§ About this task
Check each line of the data for "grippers", and copy the ones that have it.

─── Record excerpts

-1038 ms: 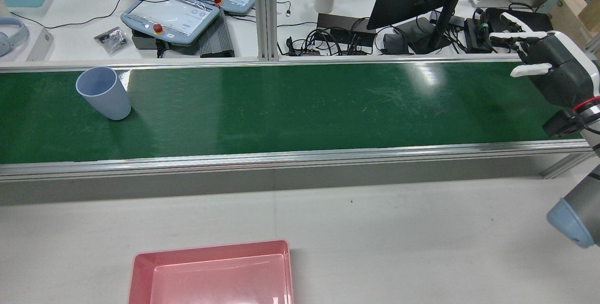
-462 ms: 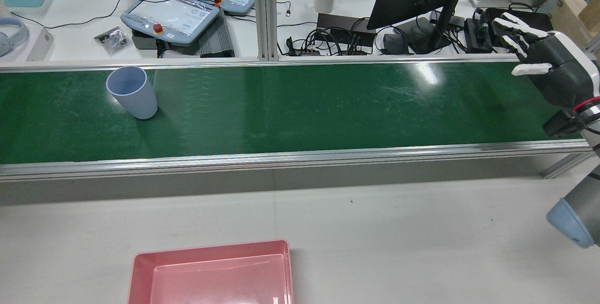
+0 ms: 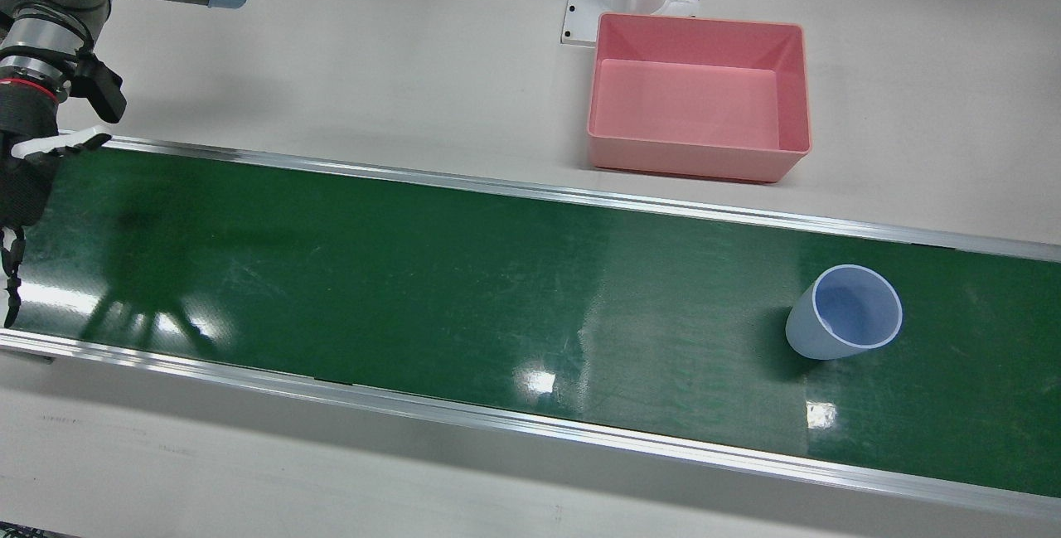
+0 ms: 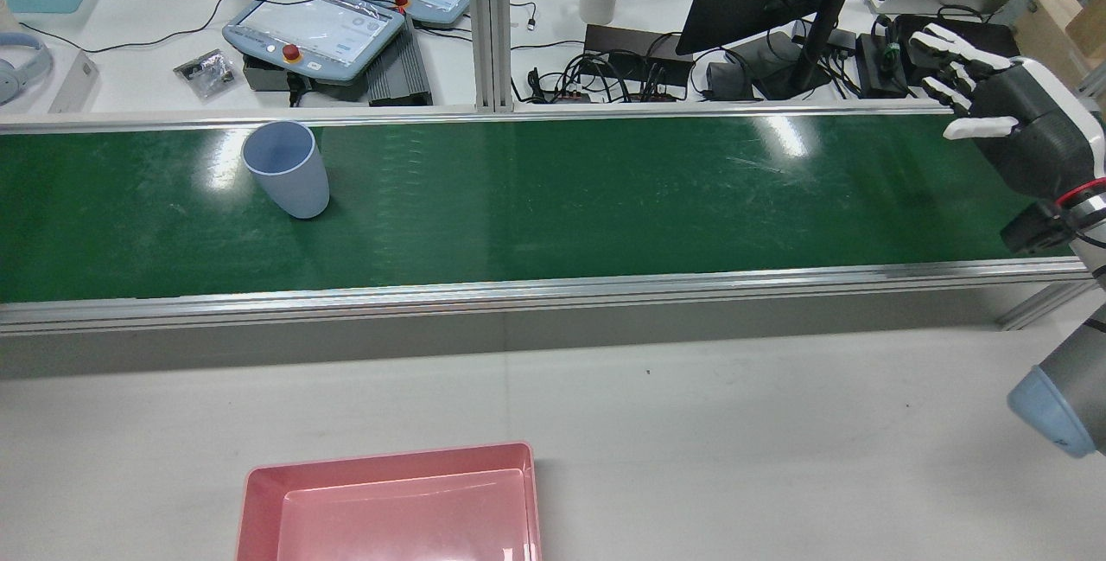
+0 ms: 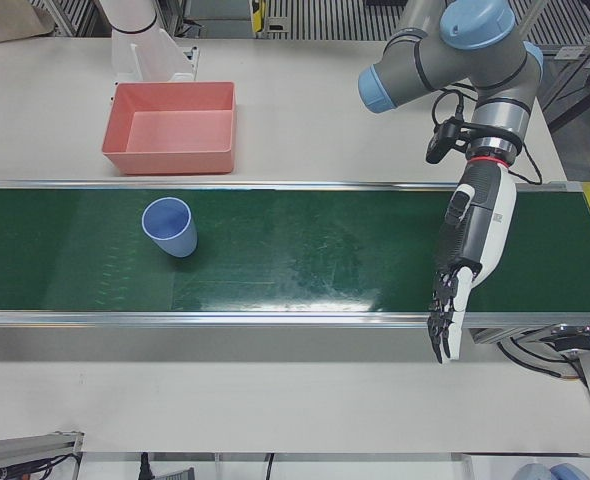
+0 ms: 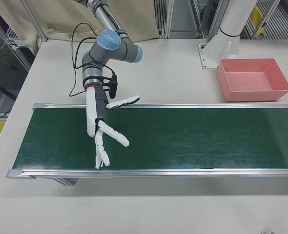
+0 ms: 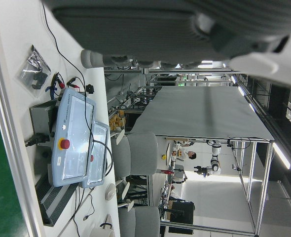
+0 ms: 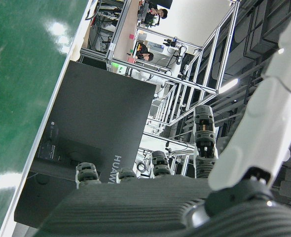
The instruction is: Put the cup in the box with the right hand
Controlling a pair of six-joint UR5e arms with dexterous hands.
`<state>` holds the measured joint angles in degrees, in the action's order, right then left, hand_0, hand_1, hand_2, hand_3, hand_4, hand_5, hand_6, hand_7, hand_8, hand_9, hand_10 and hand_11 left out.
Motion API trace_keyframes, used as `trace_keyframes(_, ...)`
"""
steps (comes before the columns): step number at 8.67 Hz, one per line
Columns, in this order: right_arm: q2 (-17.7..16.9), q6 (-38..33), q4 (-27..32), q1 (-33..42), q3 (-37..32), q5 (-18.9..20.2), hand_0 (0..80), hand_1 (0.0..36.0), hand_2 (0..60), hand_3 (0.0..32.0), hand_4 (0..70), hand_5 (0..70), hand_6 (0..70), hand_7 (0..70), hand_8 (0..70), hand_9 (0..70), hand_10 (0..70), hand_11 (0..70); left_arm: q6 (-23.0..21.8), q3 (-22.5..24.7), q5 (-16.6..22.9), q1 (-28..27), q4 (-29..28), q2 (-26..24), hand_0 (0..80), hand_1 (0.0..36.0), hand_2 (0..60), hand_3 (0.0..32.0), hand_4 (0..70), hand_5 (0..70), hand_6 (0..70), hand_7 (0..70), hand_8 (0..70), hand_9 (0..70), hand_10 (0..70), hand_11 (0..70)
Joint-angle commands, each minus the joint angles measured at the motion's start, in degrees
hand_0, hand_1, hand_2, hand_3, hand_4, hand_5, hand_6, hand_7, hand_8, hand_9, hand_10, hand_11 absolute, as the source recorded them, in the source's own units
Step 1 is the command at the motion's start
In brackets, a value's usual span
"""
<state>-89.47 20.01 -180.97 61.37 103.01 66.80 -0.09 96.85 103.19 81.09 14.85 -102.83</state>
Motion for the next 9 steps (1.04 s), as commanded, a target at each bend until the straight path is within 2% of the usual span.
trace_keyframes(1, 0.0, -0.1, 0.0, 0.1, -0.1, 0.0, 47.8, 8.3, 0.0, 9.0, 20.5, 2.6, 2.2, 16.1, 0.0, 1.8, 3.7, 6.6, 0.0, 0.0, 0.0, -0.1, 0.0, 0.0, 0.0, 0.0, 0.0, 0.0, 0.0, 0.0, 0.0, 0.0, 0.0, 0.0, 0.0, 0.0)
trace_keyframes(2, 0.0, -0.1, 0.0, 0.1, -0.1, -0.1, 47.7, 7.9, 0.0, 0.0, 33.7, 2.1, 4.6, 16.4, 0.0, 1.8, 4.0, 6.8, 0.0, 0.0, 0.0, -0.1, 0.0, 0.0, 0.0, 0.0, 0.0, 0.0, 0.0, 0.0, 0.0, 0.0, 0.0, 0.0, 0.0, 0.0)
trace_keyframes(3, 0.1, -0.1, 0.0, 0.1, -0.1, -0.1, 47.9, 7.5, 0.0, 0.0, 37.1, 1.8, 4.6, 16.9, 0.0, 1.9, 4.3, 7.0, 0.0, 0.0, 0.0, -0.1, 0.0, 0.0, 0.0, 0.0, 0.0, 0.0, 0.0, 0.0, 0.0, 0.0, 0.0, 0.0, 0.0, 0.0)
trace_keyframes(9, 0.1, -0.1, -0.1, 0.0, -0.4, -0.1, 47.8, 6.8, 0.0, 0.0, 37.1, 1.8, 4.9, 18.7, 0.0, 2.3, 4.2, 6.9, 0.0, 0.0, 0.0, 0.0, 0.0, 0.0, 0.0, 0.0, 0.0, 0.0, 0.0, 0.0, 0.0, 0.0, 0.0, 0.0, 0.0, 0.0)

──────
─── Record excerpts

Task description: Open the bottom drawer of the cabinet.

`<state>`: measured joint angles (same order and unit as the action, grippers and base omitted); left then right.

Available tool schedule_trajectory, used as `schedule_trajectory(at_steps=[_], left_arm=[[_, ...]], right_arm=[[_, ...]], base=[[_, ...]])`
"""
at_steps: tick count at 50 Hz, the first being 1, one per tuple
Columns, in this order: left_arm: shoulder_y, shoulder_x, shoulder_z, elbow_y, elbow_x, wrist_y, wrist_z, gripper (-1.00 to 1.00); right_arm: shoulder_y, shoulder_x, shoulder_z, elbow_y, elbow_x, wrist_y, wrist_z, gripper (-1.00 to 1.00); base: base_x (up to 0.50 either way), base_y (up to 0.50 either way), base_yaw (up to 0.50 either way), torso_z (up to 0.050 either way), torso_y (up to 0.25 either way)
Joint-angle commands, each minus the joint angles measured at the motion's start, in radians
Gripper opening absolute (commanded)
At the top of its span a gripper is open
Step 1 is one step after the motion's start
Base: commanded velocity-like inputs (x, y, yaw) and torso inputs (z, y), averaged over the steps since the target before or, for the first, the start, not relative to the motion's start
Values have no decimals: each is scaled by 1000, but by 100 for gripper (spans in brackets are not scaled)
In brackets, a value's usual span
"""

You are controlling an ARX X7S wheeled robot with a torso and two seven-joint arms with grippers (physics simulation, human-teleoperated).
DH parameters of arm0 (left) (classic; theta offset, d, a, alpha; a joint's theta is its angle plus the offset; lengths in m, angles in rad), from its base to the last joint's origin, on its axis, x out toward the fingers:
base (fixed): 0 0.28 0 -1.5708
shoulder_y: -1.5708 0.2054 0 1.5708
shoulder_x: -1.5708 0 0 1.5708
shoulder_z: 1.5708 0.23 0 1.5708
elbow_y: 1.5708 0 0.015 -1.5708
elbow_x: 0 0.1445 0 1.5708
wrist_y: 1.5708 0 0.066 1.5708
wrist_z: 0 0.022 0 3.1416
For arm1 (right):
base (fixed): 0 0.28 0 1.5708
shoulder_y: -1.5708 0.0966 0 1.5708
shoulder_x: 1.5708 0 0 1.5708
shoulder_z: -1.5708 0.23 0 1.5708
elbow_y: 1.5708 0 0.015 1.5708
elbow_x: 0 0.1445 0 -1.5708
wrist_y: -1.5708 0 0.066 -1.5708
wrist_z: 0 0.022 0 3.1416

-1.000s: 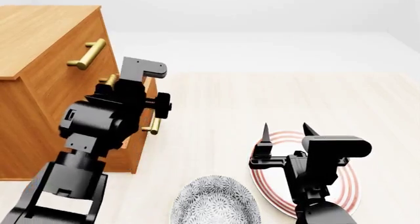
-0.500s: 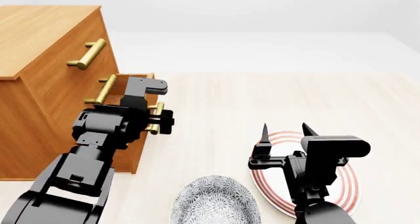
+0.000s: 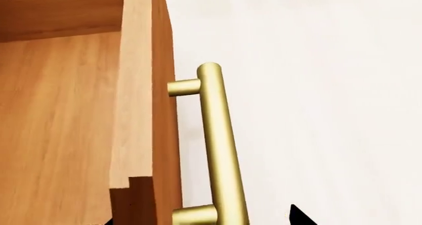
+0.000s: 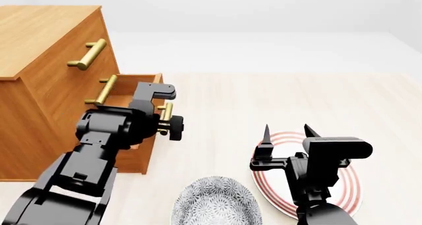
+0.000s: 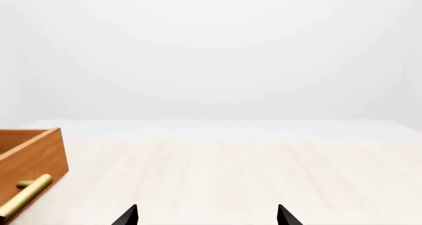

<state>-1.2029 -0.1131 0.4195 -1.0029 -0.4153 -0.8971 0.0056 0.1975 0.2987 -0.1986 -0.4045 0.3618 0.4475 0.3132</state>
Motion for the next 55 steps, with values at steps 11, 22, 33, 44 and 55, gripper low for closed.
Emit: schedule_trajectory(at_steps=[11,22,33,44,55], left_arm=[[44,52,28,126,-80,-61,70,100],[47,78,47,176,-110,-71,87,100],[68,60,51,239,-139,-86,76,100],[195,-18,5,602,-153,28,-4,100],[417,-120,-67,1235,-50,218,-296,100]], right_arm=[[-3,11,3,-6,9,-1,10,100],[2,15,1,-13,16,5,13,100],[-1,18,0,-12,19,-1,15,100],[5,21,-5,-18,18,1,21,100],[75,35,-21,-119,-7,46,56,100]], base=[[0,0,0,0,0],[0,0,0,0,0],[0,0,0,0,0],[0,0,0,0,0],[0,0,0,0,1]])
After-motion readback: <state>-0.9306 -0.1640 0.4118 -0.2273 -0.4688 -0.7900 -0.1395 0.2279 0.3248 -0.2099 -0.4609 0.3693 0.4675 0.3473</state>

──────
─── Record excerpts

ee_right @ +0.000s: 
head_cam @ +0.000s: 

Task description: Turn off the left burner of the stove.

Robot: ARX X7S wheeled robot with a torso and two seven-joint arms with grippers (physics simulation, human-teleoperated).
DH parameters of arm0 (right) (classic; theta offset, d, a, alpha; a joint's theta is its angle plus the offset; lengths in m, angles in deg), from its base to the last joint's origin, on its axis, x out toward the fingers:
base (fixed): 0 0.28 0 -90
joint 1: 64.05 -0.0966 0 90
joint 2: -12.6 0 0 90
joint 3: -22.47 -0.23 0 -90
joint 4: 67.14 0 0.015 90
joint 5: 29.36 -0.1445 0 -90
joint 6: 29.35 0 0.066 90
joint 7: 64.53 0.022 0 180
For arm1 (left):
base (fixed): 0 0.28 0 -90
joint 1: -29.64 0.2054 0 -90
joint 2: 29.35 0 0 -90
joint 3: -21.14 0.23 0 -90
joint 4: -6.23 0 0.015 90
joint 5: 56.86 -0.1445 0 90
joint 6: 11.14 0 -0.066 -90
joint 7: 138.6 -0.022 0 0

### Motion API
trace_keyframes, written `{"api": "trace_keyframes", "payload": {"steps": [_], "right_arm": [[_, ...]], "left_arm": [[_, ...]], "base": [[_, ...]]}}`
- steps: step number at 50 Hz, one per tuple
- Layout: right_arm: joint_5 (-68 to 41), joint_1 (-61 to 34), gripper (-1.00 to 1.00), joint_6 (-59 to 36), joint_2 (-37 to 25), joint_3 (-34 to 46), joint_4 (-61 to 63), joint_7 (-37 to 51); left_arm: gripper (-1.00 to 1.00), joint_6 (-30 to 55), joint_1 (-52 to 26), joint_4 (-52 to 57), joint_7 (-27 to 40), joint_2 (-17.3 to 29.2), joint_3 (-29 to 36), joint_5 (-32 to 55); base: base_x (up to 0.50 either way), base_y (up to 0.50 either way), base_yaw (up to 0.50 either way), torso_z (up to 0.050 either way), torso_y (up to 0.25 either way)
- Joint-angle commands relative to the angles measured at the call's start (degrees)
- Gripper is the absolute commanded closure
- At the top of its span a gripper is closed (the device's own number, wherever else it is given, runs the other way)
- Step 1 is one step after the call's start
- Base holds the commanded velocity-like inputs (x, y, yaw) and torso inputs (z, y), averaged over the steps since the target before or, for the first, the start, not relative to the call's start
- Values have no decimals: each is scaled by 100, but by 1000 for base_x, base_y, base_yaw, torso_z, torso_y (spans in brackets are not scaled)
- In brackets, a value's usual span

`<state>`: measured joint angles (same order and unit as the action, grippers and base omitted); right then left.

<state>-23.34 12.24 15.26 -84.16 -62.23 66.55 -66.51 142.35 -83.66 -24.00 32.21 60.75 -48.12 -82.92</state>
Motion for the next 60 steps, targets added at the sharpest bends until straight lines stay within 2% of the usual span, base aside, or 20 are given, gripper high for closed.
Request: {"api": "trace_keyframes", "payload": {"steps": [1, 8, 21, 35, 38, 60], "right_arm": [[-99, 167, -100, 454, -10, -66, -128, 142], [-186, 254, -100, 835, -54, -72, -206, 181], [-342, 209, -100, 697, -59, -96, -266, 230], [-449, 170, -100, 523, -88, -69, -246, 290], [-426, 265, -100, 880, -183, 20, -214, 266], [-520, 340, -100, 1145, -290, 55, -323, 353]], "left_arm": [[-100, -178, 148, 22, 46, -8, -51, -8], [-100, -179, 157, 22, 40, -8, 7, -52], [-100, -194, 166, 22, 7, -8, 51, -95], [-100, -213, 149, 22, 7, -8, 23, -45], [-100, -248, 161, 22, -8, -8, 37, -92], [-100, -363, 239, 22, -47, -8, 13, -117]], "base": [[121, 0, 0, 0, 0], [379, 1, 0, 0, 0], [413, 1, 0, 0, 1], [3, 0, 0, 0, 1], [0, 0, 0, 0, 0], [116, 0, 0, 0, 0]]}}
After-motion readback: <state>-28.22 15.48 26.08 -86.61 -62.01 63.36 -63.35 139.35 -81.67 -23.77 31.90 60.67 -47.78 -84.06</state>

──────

§ Solution to the exercise
`<state>`: measured joint angles (same order and unit as the action, grippers and base omitted); left then right.
You are controlling an ARX X7S wheeled robot with a torso and two seven-joint arms with grippers (physics simulation, human-teleoperated).
Robot: ARX X7S wheeled robot with a torso and two seven-joint arms with grippers (physics simulation, human-teleoperated).
`<state>`: measured joint angles (same order and unit as the action, grippers and base omitted); right then left.

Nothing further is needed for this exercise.